Die Nachricht stammte von einem offiziellen E-Mail-Konto und lautete: „Als Generalstaatsanwalt hat der Schutz Kaliforniens und seiner Bevölkerung höchste Priorität“ und „Ihre Meinung ist mir wirklich wichtig“.

Diejenigen, die die E-Mail erhalten haben, haben sich vielleicht gefragt, was es damit auf sich hat.

Schließlich ist es ungewöhnlich, eine unerwünschte E-Mail von einer staatlichen Behörde zu erhalten, es sei denn, Sie haben sich dafür entschieden, über ein bestimmtes Thema informiert zu bleiben.

Aber es ist wirklich überhaupt kein Geheimnis. Vor den Vorwahlen fungierte Bonta als ernannter, aber nicht gewählter Generalstaatsanwalt. Zweifellos war seine Namensnennung nicht sehr hoch, und er war bereit, alles zu tun, um sein Profil zu verbessern. Das ist einer der Gründe, warum er seine Mitarbeiter – kurz nach seiner Ernennung – anwies, sein lächelndes Gesicht in diese E-Mail-Anfragen an bis zu 7 Millionen Wähler aufzunehmen.

Der Bee-Artikel, der mehrere Quellen zitiert, stellt zutreffend fest, dass das, was Bonta tat, technisch legal war, auch wenn es ethisch fragwürdig war. Tatsächlich ist die Frage, inwieweit gewählte Amtsträger oder Regierungsbehörden Steuergelder für politische Interessenvertretung oder „Eigenwerbung“ ausgeben, eine Frage, mit der die Howard Jarvis Taxpayers Association viel zu tun hat.
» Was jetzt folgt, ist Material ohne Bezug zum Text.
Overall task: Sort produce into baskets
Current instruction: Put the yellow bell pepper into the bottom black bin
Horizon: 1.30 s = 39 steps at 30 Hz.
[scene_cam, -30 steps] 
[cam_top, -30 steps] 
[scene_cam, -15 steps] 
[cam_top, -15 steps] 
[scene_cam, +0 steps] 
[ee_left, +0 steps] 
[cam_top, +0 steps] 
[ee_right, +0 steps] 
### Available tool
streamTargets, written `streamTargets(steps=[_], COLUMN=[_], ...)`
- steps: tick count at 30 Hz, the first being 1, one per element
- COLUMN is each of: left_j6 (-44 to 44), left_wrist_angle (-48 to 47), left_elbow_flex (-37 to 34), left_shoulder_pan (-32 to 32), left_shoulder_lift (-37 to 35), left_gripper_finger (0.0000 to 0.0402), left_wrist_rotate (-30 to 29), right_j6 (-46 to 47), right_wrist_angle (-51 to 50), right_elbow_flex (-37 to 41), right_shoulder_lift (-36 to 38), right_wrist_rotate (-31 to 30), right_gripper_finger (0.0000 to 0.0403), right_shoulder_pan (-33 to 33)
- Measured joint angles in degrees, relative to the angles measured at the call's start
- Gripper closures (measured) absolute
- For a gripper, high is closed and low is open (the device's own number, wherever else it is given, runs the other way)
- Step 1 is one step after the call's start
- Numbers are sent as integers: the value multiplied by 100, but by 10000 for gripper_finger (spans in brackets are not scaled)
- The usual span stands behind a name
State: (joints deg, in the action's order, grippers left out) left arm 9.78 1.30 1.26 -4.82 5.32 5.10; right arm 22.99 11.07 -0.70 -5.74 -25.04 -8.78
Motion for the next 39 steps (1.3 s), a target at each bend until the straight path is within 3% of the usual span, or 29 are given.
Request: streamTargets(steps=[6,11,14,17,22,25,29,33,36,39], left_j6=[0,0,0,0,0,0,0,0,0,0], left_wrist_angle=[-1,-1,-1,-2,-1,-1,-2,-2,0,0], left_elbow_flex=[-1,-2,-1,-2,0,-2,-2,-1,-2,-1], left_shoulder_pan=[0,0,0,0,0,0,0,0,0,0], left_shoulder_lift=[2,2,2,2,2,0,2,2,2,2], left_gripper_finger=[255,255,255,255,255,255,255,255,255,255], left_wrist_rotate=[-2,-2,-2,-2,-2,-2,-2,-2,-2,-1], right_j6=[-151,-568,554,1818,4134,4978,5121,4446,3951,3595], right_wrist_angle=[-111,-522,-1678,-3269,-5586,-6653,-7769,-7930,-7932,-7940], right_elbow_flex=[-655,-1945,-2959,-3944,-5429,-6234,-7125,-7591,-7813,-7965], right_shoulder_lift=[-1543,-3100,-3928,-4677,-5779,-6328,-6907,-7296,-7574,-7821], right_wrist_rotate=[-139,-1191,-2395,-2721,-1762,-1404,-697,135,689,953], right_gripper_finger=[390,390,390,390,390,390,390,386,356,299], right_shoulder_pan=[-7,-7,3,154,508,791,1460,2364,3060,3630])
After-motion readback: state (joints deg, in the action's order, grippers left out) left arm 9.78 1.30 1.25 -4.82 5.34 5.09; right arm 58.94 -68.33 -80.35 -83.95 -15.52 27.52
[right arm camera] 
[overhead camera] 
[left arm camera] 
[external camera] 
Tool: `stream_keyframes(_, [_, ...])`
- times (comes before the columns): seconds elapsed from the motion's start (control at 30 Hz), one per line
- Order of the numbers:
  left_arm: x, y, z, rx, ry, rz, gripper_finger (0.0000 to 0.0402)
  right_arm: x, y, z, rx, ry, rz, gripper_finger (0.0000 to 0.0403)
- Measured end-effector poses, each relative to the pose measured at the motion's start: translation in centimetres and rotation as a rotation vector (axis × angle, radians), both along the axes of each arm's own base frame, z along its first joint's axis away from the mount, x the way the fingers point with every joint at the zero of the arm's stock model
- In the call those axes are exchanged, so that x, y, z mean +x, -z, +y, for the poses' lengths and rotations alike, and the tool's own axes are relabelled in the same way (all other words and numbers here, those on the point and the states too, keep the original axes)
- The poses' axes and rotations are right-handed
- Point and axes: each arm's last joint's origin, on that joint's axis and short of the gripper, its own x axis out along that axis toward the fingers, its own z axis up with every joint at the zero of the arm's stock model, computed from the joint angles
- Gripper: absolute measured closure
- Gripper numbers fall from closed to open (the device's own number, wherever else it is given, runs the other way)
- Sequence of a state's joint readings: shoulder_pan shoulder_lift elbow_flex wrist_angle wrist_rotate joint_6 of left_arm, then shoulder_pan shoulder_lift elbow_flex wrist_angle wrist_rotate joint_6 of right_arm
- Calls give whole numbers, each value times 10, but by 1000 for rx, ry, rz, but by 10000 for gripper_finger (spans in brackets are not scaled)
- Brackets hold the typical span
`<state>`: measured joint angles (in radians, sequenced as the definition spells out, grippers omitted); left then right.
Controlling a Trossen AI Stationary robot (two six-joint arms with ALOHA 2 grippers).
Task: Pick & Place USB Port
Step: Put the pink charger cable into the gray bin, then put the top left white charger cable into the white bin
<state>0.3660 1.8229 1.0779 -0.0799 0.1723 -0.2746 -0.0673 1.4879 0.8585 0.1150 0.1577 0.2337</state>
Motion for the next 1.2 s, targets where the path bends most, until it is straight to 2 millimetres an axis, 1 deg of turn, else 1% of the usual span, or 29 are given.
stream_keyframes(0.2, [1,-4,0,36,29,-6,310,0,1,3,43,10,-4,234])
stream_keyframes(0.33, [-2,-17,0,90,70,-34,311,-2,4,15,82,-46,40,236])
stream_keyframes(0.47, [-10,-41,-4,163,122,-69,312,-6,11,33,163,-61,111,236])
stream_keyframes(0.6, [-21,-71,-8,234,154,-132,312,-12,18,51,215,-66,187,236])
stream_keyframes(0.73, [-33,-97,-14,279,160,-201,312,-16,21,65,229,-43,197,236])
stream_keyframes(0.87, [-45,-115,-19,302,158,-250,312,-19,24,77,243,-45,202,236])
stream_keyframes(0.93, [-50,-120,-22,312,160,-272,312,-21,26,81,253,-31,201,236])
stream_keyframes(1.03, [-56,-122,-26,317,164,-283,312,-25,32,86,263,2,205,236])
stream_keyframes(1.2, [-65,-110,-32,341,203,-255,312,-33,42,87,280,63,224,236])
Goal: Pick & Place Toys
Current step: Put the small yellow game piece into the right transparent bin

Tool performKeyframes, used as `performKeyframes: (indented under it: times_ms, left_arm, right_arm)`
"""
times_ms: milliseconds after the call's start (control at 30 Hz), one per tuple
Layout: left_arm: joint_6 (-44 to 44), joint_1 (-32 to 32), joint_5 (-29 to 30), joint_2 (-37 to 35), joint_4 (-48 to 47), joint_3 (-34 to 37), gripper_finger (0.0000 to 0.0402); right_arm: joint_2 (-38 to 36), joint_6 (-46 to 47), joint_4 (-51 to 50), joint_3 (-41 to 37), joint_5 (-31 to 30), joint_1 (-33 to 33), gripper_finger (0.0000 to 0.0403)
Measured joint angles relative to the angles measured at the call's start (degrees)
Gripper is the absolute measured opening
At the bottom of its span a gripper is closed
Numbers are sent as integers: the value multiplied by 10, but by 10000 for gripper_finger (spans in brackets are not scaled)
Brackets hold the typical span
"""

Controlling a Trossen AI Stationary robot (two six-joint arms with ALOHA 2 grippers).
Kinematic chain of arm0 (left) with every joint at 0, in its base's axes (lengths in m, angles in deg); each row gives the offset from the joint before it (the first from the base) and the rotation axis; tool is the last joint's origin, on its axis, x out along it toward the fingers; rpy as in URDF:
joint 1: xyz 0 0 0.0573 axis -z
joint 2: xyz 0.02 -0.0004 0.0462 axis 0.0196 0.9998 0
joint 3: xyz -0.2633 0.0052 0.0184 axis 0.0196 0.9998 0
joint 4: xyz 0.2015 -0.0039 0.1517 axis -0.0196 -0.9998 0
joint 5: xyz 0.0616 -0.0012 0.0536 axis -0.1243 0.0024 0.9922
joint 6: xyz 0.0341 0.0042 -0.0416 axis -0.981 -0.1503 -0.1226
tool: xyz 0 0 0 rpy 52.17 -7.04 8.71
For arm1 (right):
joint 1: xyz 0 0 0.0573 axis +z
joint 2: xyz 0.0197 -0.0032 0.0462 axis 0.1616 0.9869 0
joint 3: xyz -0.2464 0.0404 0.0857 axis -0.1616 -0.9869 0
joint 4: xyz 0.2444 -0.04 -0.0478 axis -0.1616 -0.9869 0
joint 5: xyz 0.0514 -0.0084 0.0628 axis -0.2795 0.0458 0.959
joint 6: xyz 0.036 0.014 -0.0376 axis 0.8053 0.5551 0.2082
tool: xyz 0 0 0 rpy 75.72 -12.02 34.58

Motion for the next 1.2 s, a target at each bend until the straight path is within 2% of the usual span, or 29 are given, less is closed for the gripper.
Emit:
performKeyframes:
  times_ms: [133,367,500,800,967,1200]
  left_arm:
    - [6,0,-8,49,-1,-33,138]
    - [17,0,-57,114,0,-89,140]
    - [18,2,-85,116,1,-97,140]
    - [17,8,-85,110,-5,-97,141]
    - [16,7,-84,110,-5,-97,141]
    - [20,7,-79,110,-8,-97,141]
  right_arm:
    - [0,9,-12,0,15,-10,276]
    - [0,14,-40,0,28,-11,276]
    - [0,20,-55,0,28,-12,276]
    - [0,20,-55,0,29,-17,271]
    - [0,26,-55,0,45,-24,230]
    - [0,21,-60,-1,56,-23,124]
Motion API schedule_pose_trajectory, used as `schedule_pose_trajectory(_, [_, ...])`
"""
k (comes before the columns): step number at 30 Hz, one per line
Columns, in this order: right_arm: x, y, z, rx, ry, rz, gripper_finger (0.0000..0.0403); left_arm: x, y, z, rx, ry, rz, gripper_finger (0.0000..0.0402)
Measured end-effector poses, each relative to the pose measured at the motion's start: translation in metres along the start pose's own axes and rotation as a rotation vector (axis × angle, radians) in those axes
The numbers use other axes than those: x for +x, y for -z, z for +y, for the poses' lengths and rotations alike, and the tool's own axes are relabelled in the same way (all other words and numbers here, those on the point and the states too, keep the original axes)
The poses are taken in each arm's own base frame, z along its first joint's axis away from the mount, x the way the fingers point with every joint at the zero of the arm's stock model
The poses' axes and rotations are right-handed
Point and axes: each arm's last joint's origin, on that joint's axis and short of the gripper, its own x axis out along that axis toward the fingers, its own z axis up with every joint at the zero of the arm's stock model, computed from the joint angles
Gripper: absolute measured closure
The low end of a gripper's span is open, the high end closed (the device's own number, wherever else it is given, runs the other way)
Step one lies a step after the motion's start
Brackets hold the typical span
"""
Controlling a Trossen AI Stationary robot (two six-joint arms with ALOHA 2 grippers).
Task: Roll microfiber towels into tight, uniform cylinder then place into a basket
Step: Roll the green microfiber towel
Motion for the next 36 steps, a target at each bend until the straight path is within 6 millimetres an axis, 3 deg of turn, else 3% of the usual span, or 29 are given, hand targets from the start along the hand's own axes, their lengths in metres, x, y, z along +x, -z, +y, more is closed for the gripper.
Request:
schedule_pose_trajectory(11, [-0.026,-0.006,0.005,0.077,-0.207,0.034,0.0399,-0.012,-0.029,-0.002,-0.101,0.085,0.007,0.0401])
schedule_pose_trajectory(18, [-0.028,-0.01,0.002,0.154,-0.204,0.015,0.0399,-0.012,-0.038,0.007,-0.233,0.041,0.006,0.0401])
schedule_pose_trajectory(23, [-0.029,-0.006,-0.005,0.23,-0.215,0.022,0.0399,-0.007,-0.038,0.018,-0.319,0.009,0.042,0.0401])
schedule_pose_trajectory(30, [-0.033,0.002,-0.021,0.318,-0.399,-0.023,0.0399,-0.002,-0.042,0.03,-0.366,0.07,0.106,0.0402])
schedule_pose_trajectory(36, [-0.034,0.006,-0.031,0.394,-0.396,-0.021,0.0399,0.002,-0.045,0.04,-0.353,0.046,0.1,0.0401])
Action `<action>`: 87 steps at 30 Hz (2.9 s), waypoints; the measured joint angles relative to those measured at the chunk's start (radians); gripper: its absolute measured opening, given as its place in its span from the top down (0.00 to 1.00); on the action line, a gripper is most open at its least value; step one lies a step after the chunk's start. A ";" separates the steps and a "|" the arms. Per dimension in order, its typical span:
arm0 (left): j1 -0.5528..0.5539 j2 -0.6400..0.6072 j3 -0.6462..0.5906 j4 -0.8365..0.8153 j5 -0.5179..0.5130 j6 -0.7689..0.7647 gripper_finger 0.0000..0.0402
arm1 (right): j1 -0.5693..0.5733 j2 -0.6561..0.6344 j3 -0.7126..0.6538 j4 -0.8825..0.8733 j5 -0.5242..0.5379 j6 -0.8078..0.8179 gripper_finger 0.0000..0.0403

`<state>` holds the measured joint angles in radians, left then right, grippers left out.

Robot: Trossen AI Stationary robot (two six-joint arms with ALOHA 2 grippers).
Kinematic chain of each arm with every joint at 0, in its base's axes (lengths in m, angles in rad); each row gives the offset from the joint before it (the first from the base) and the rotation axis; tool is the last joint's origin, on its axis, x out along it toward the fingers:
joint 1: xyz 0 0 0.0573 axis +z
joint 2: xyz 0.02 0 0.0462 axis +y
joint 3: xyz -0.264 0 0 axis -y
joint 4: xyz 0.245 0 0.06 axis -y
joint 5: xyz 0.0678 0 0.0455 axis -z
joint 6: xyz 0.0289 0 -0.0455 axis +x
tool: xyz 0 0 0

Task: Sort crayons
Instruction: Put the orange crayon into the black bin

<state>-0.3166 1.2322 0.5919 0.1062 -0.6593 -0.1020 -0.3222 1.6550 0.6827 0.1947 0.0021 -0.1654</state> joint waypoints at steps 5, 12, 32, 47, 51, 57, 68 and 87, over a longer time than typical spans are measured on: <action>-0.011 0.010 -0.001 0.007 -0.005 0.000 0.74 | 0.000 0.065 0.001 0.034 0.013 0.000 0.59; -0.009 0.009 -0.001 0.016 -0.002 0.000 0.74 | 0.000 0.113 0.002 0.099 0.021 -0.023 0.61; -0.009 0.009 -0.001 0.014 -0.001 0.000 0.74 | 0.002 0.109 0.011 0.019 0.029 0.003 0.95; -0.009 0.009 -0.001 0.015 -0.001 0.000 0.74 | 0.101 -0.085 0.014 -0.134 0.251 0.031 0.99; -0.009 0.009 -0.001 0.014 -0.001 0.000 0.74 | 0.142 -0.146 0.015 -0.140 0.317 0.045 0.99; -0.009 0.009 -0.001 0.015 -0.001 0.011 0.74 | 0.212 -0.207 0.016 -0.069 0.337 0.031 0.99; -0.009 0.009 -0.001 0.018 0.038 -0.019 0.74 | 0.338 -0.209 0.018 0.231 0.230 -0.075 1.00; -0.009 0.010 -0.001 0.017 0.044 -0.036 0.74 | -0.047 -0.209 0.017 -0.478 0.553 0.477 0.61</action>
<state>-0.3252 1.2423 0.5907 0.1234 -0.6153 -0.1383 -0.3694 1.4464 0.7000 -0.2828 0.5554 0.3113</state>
Tatsächlich wurde unser Public Integrity Project gegründet, um illegale Ausgaben öffentlicher Gelder für illegale Aktivitäten zu überwachen und erforderlichenfalls zu verfolgen.

Glücklicherweise hatte HJTA eine Reihe von Erfolgen im Gerichtssaal, einschließlich einer Klage gegen den Bezirk Los Angeles wegen der Produktion einer raffinierten Fernsehwerbung, in der die Verabschiedung einer Umsatzsteuer zur Bekämpfung von Obdachlosigkeit befürwortet wurde.

Diese Aktion führte zu einer Geldstrafe von 1,3 Millionen US-Dollar gegen den Landkreis. Weitere erfolgreiche rechtliche Schritte umfassen eine Klage gegen den damaligen kalifornischen Außenminister Alex Padilla wegen der Ausgabe eines nicht autorisierten Vertrags über 35 Millionen US-Dollar mit einer politisch verbundenen PR-Firma, die sich auf ihrer eigenen Website als „Team Biden“ bezeichnete, angeblich wegen unparteiischer „ Wählerarbeit“ und öffentliche Bildung.

Die schlechte Nachricht ist, dass es eine sehr hohe Messlatte für den Nachweis der Rechtswidrigkeit gibt, wenn es um öffentliche Ausgaben für nicht wahlbezogene PR-Kampagnen geht.

Selten wird ein gewählter Beamter oder eine Regierungsbehörde so dumm sein, Steuergelder für Anzeigen zu verwenden, die „Stimme für mich“ oder „Stimme für Maßnahme X“ sagen.

Aber nur weil „aufsuchende“ Kommunikation, wie die von Bonta versendeten E-Mails, technisch legal sein kann, bedeutet das nicht, dass sie ethisch vertretbar ist.

Der Generalstaatsanwalt ist für die Durchsetzung des Gesetzes gegenüber anderen Kaliforniern verantwortlich. Es sieht ziemlich schlecht für ihn aus, das Gesetz selbst zu umgehen.

Bürger, die mehr über die illegale Verwendung öffentlicher Gelder für politische Zwecke erfahren möchten, können www.hjta.org/resources/taxpayer-tools/stop-illegal-government-spending/ besuchen.

Jon Coupal ist Präsident der Howard Jarvis Taxpayers Association.